→ **Problem details**
The whole listing should come back exactly as written, except for the pictures.

*** Opening of Data section ***

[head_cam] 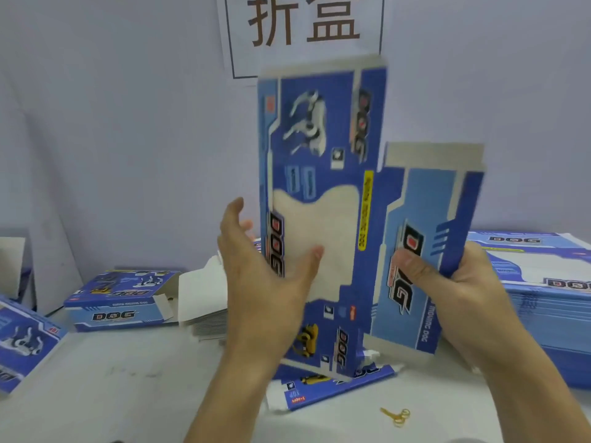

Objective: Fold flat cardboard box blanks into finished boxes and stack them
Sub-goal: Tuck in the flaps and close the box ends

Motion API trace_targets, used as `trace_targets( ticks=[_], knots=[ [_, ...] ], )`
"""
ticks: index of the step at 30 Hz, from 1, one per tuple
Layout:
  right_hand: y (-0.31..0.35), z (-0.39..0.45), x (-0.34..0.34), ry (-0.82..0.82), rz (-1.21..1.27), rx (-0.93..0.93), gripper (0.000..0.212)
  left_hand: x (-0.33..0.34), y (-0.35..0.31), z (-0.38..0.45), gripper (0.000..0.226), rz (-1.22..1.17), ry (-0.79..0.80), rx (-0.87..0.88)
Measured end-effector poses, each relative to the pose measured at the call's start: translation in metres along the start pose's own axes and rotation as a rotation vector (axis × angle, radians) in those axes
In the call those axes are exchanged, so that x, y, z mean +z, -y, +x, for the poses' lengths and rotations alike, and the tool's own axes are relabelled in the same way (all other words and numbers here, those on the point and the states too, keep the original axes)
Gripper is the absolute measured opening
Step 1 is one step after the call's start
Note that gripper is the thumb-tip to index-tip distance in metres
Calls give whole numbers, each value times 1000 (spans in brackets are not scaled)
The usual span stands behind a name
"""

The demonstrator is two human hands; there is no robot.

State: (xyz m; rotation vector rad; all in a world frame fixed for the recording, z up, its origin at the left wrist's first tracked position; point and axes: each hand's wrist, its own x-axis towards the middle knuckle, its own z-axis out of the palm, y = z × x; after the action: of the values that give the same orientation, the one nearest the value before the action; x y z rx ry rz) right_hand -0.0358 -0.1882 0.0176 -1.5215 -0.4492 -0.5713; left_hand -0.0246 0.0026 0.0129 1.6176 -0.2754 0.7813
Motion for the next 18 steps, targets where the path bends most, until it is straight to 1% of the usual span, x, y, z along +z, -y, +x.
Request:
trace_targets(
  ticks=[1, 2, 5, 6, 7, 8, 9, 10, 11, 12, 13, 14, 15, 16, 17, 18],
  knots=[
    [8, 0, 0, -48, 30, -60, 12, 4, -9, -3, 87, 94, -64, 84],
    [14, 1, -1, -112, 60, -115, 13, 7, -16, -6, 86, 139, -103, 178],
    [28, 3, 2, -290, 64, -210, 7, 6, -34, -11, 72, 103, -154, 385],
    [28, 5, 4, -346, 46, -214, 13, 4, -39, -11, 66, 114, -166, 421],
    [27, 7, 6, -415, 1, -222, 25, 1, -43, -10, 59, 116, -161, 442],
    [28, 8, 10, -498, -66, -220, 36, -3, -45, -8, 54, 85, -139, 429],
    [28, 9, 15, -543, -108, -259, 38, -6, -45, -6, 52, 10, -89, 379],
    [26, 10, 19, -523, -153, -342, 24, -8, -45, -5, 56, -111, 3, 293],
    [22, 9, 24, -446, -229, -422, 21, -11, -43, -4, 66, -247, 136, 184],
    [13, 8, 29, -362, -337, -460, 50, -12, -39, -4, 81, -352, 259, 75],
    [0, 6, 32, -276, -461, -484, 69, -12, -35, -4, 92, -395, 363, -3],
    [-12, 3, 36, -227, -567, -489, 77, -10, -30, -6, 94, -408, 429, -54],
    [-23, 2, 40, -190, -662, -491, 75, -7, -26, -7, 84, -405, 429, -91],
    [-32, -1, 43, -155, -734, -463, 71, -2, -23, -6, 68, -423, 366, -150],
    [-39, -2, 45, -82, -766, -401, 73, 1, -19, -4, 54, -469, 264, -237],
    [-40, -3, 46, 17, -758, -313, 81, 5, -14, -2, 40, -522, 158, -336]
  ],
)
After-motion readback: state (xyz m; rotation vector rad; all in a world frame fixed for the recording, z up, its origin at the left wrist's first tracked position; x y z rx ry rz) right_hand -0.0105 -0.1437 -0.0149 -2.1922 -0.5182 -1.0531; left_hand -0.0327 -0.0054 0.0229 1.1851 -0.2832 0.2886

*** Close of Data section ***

→ **Reply**
[head_cam] 

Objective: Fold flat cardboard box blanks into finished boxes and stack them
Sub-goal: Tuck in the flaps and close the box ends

Motion API trace_targets, used as `trace_targets( ticks=[_], knots=[ [_, ...] ], )`
"""
ticks: index of the step at 30 Hz, from 1, one per tuple
Layout:
  right_hand: y (-0.31..0.35), z (-0.39..0.45), x (-0.34..0.34), ry (-0.82..0.82), rz (-1.21..1.27), rx (-0.93..0.93), gripper (0.000..0.212)
  left_hand: x (-0.33..0.34), y (-0.35..0.31), z (-0.38..0.45), gripper (0.000..0.226), rz (-1.22..1.17), ry (-0.79..0.80), rx (-0.87..0.88)
Measured end-effector poses, each relative to the pose measured at the call's start: translation in metres along the start pose's own axes and rotation as a rotation vector (axis × angle, radians) in those axes
In the call those axes are exchanged, so that x, y, z mean +z, -y, +x, for the poses' lengths and rotations alike, and the tool's own axes are relabelled in the same way (all other words and numbers here, those on the point and the states too, keep the original axes)
Gripper is the absolute measured opening
Step 1 is one step after the call's start
Note that gripper is the thumb-tip to index-tip distance in metres
Calls give whole numbers, each value times 1000 (spans in brackets are not scaled)
The usual span stands behind a name
"""

The demonstrator is two human hands; there is no robot.

State: (xyz m; rotation vector rad; all in a world frame fixed for the recording, z up, its origin at the left wrist's first tracked position; point and axes: each hand's wrist, its own x-axis towards the middle knuckle, its own z-axis out of the palm, y = z × x; after the action: of the values that give the same orientation, the one nearest the value before the action; x y z rx ry rz) right_hand -0.0358 -0.1882 0.0176 -1.5215 -0.4492 -0.5713; left_hand -0.0246 0.0026 0.0129 1.6176 -0.2754 0.7813
Motion for the next 18 steps, targets where the path bends most, until it is straight to 1% of the usual span, x, y, z along +z, -y, +x.
Request:
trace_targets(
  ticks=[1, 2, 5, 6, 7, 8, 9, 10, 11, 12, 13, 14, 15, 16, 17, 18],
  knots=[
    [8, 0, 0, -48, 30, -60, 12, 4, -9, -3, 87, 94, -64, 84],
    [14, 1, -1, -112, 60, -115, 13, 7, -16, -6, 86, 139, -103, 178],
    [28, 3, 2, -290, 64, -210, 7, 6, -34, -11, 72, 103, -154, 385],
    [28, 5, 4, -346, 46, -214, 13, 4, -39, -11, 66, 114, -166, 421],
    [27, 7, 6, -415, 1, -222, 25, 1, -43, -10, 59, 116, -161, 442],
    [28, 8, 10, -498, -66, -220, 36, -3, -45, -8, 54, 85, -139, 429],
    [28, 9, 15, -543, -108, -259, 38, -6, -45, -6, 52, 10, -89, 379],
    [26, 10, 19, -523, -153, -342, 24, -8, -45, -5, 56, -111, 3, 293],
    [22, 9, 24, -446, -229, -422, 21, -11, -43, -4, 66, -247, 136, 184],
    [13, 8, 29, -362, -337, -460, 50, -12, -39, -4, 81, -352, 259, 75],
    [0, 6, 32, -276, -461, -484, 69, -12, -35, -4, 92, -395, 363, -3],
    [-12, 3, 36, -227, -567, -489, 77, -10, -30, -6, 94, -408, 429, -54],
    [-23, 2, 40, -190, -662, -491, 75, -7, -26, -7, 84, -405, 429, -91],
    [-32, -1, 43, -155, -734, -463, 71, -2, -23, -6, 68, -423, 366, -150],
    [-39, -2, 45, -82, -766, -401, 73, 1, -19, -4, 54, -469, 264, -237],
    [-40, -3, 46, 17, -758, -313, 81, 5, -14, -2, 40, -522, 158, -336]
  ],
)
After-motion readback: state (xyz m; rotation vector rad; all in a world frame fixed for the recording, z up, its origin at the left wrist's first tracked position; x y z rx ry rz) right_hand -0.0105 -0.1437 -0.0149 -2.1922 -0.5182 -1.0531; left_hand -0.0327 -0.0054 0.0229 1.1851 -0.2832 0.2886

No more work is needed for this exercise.